University of Waterloo team tests electrical repairs in zero gravity as way to extend space travel

The University of Waterloo Space Soldering Team won the overall excellence award from the Canadian Reduced Gravity Design Challenge. (Kate Bueckert/CBC - image credit)
The University of Waterloo Space Soldering Team won the overall excellence award from the Canadian Reduced Gravity Design Challenge. (Kate Bueckert/CBC - image credit)

A University of Waterloo engineering team's theory could help extend the duration and distance a spacecraft can travel.

As it stands now, repairing electronics in space can prove difficult. The equipment either needs to be shipped back to earth for repair or astronauts must repair the devices themselves, creating costly and logistically challenging barriers to space travel.

But the issue the University of Waterloo team is attempting to address is onboard electrical repairs.

Soldering, the common repair method used here on Earth, isn't so simply applied in the absence of gravity.

That's where the University of Waterloo's Space Soldering Team comes into action. Devshi Perera is a co-lead of the team. She said that when solder is melted to repair or form new connections, it releases small gas bubbles.

"In normal gravity, they usually flow out to the surface. They come out because of this concept in physics called buoyancy," she said. "But in space, it's zero gravity, you don't have buoyancy."

Perera said that with the elimination of buoyancy, these gas bubbles are trapped in the melted metal, creating electrically less conductive and mechanically weaker joints.

In July, Perera and her co-lead Megan Chang climbed aboard a microgravity-simulating Falcon 20 spacecraft as part of the Canadian Reduced Gravity Experiment Design Challenge (CAN-GRX) in partnership with Canadian Space Agency, Students for the Exploration and Development of Space (SEDS) Canada and The National Research Council of Canada.

Their goal was to engineer a new way to solder in space.

"Our team came up with using a centrifuge to basically simulate gravity," said Chang.

A centrifuge, Chang explained, was a spinning device that might typically be used in medicine to separate liquids with different densities. A spinning centrifuge creates a constant centrifugal force (force due to rotation), simulating gravity.

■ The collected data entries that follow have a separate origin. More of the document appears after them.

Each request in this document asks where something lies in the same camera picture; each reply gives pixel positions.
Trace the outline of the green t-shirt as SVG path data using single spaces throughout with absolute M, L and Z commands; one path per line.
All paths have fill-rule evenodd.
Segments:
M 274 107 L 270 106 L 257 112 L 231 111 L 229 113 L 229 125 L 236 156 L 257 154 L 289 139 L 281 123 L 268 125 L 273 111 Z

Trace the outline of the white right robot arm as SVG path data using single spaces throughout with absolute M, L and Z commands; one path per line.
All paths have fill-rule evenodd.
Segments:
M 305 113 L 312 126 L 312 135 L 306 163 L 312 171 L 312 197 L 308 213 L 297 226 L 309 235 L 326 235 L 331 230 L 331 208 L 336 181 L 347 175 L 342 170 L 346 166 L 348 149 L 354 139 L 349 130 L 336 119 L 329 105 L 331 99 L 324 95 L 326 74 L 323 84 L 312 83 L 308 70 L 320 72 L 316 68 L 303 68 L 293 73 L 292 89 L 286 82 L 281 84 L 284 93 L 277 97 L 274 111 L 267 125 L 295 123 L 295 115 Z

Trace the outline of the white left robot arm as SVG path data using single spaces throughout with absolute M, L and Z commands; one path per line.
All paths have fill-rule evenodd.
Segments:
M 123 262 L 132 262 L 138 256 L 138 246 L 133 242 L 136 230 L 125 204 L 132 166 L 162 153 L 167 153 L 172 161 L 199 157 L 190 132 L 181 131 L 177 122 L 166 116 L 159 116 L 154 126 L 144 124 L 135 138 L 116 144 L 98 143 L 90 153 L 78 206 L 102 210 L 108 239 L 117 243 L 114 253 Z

"If we can simulate gravity, then perhaps we can use that on the solder joints," she said.

In a promotional video for the challenge, SEDS Canada called it a "unique opportunity for students to develop skills in STEM, to fly onboard a parabolic aircraft and to conduct research in an environment that is unparalleled to here on Earth."

Overall, Chang said the experiment was a success. The Waterloo Space Soldering Team was able to make 790 solder joints and won the CON-GRX overall excellence award.

"Soldering and space is already so essential because astronauts need to repair, assemble and maintain electrical components on the spacecraft," Perera said. "Whether it's repairing the spacecraft itself, satellites, Rovers or other space equipment."

"If you think about the future of space travel for things like deep space, long duration space exploration missions, electrical components can really degrade overtime and require replacement," said Perera.